Problem to solve: Wherever the listing holds a picture, leave it out, and copy the remainder exactly.

Input data:
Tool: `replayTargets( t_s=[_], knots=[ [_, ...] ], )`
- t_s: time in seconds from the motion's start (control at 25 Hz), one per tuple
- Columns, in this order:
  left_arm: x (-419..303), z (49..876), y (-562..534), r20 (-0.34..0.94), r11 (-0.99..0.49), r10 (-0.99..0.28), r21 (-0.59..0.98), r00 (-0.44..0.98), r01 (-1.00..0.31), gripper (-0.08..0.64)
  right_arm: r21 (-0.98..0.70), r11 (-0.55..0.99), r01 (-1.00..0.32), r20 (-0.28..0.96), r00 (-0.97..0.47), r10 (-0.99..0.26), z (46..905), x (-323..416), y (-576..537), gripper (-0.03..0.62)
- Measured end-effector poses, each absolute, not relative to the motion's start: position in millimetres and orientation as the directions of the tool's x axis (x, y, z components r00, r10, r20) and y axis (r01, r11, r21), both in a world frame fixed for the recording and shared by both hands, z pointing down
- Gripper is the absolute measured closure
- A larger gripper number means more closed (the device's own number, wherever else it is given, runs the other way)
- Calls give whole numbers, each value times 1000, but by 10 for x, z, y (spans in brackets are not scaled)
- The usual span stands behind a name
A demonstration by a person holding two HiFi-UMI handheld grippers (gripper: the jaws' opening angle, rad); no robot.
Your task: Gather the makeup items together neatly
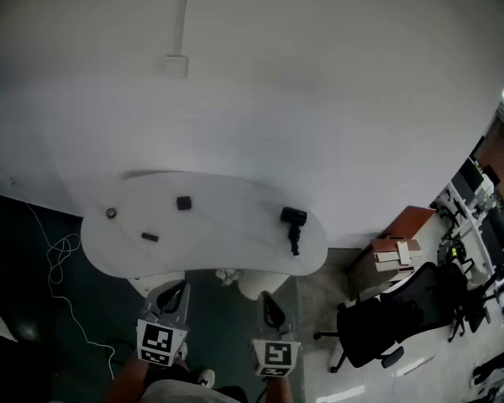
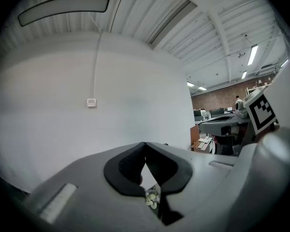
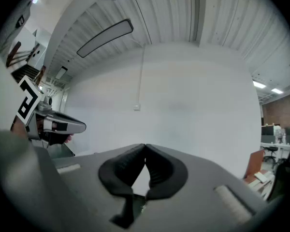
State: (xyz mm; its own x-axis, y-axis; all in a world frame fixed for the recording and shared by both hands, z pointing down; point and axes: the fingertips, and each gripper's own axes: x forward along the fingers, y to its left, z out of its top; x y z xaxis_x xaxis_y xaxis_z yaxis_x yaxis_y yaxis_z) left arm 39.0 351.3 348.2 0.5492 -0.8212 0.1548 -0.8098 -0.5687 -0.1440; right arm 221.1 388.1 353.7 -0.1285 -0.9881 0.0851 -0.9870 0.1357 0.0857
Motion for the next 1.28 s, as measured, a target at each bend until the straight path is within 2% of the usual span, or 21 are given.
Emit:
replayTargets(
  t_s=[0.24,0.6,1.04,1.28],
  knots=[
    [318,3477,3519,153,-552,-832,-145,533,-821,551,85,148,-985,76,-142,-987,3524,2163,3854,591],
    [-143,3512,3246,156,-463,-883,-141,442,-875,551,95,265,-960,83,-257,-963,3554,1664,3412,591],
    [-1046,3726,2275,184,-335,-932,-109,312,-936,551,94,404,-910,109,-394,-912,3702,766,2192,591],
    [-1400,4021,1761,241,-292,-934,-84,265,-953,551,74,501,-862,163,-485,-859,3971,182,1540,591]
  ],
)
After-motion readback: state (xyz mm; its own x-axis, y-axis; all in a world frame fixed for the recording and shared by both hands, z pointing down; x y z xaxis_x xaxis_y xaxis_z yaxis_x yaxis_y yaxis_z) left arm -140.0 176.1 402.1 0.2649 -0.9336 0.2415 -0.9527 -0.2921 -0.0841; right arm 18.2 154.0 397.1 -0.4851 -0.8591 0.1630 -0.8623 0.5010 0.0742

Response area:
Tool: `replayTargets( t_s=[_], knots=[ [_, ...] ], )`
- t_s: time in seconds from the motion's start (control at 25 Hz), one per tuple
- Columns, in this order:
  left_arm: x (-419..303), z (49..876), y (-562..534), r20 (-0.34..0.94), r11 (-0.99..0.49), r10 (-0.99..0.28), r21 (-0.59..0.98), r00 (-0.44..0.98), r01 (-1.00..0.31), gripper (-0.08..0.64)
  right_arm: r21 (-0.98..0.70), r11 (-0.55..0.99), r01 (-1.00..0.32), r20 (-0.28..0.96), r00 (-0.97..0.47), r10 (-0.99..0.26), z (46..905), x (-323..416), y (-576..537), gripper (-0.03..0.62)
- Measured end-effector poses, each absolute, not relative to the motion's start: position in millimetres and orientation as the directions of the tool's x axis (x, y, z components r00, r10, r20) and y axis (r01, r11, r21), both in a world frame fixed for the recording and shared by both hands, z pointing down
- Gripper is the absolute measured closure
- A larger gripper number means more closed (the device's own number, wherever else it is given, runs the other way)
- Calls give whole numbers, each value times 1000, but by 10 for x, z, y (spans in brackets are not scaled)
- The usual span stands behind a name
A demonstration by a person holding two HiFi-UMI handheld grippers (gripper: the jaws' opening angle, rad); no robot.
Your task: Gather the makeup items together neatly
State: (xyz mm; its own x-axis, y-axis; all in a world frame fixed for the recording and shared by both hands, z pointing down; point and axes: the fingertips, and each gripper's own axes: x forward along the fingers, y to its left, z out of its top; x y z xaxis_x xaxis_y xaxis_z yaxis_x yaxis_y yaxis_z) left arm 39.0 351.3 348.2 0.5492 -0.8212 0.1548 -0.8098 -0.5687 -0.1440; right arm 221.1 388.1 353.7 -0.1285 -0.9881 0.0851 -0.9870 0.1357 0.0857
Motion for the next 1.28 s, as measured, a target at each bend until the straight path is within 2% of the usual span, or 21 are given.
Emit:
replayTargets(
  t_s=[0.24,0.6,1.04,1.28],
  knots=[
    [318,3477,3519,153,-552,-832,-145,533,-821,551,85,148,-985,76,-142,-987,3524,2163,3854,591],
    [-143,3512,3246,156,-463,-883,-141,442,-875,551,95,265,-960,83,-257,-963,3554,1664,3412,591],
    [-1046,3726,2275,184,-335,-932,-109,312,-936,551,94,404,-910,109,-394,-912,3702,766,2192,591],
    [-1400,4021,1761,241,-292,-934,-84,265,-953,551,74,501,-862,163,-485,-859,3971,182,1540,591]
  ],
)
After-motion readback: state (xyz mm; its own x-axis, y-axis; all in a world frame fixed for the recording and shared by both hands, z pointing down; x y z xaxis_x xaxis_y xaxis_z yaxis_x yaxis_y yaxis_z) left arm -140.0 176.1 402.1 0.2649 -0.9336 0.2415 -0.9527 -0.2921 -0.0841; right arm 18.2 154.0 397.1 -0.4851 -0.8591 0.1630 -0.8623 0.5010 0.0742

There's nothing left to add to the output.